Cutting the Cord – Two Years On

cutting-cableTwo years ago I was finally ticked off enough with the continually rising cost of cable TV and cut the cord.

I missed Formula 1, and watching Wimbledon and the US Open was problematic, but overall life was good.

Last week I finally (long overdue) decided to cancel the home phone because the only people using that were telemarketers.

The person I dealt with was (for once) knowledgeable and didn’t try to talk me out of it. Instead he put me on to a deal that included high speed internet (60mbps) AND basic TV channels.  All for a monthly price of just $54!

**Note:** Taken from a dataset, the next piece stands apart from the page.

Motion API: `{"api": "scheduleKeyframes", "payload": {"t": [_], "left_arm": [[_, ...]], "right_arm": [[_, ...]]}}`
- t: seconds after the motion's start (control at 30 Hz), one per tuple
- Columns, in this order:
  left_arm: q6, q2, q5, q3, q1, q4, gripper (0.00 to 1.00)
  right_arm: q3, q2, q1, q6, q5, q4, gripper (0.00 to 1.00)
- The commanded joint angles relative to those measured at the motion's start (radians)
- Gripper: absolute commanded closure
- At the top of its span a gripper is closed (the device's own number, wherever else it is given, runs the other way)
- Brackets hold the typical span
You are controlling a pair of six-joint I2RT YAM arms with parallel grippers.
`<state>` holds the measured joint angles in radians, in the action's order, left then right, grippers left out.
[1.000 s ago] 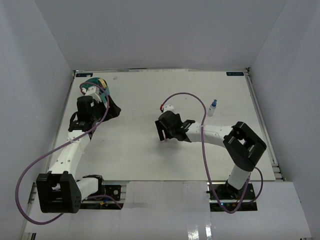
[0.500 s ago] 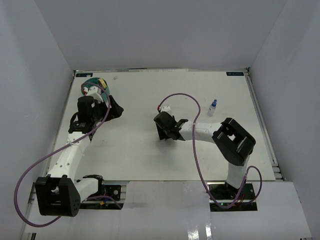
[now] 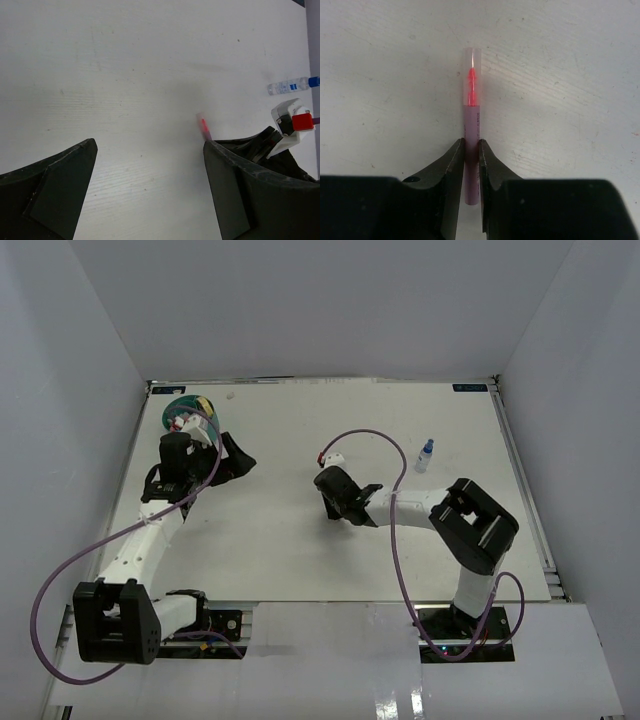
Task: Sort the stationery into containers
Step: Pick up the pen from the center of the board.
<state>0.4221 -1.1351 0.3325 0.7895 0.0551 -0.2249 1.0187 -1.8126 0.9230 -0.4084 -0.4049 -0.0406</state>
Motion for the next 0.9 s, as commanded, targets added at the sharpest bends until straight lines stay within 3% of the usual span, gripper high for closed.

So, two years after cutting the cord the TV is now back…but now I pay just $54 a month instead of $200.  My wife has been happily watching Wimbledon, I watched F1 practice last night for the first time in 2 years, and we haven’t had a telemarketer call in a week!

What did we learn in the past two years?

Pick the right device.

roku-chromecast-vs-lead

We started by using a Chromecast because they were cheap ($35) and I believed that Google would be able to expand quickly.  To use the Chromecast you need to use an app on a phone or tablet and this caused a lot of frustration.

Want to back up 30 seconds to catch the line you missed in your soap?  Grab your phone…unlock it…open the app (which probably closed)…if it’s an IOS device wait 30 seconds while it reconnects to the chromecast…then press backup…wait while it goes through…now keep pressing because by now you are 2 minutes further than you were when you started.  Arrgh!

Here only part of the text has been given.